Pick each line containing the word "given" out of the data below.

********************

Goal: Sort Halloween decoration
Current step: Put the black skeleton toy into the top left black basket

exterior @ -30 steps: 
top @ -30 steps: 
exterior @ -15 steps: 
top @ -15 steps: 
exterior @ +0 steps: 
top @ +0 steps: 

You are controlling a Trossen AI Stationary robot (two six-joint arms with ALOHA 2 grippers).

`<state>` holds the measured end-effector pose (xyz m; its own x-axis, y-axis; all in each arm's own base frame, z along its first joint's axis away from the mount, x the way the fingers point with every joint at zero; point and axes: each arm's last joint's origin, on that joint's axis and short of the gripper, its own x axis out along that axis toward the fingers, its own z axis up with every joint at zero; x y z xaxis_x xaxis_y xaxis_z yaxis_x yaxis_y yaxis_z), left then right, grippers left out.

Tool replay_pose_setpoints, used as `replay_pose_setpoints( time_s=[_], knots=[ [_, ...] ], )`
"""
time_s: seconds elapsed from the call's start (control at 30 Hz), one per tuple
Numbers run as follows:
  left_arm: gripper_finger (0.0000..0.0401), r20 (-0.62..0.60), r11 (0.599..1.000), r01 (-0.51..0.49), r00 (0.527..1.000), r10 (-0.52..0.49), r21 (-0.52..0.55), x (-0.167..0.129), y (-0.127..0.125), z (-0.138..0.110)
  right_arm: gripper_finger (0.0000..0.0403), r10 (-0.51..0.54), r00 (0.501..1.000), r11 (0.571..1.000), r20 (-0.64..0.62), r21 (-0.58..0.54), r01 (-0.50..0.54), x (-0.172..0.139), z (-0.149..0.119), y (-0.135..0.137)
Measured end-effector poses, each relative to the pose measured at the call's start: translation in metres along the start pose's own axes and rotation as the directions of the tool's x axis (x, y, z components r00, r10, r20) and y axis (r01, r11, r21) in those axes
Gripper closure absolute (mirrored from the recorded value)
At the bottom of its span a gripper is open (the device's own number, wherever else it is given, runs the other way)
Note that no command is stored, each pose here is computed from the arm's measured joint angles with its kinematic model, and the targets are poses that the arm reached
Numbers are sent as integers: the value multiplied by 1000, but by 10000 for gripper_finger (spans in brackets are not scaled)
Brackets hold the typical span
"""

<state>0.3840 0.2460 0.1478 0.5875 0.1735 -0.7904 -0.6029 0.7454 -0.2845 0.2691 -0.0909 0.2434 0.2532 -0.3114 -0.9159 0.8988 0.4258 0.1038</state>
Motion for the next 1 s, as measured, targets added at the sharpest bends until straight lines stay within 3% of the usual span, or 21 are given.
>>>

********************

Task result
At the bottom of its span a gripper is open (the device's own number, wherever else it is given, runs the other way)
Motion for the next 1 s, as measured, targets added at the sharpest bends until straight lines stay within 3% of the usual span, or 21 are given.

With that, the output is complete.